- _EXERCISE INSTRUCTIONS_
Search the data below for "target" and report how many lines contain it, with no other text.

......

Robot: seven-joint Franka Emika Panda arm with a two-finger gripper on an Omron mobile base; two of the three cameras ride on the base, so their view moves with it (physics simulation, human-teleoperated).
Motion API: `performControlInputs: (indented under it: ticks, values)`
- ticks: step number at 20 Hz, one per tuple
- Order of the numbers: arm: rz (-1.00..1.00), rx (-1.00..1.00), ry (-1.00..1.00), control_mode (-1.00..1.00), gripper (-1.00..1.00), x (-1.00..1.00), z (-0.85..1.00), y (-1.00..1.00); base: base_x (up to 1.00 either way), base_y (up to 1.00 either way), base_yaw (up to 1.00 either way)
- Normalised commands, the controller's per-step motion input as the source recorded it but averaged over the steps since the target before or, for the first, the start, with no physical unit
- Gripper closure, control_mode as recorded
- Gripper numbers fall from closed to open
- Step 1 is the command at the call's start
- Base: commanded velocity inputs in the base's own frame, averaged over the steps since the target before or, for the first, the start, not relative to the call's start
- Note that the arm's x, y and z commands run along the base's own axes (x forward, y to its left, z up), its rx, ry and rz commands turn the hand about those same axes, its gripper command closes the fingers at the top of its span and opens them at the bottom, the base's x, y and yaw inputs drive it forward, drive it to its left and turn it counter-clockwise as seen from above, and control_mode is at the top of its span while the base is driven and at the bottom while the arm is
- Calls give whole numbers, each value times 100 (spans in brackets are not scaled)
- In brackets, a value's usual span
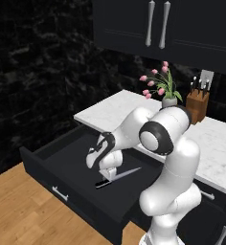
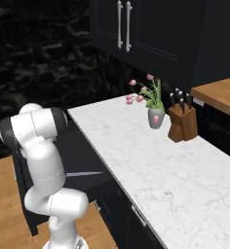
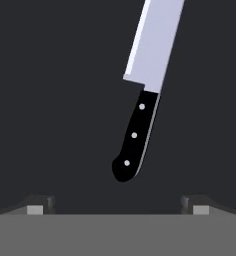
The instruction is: Pick up the knife from the drawer and place it on the cutting board. Then place the meat from the plate to the cutting board.
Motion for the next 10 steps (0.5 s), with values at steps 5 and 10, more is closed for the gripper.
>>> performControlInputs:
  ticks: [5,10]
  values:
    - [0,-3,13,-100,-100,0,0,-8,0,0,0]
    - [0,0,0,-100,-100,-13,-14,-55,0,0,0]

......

- _WORKED SOLUTION_
2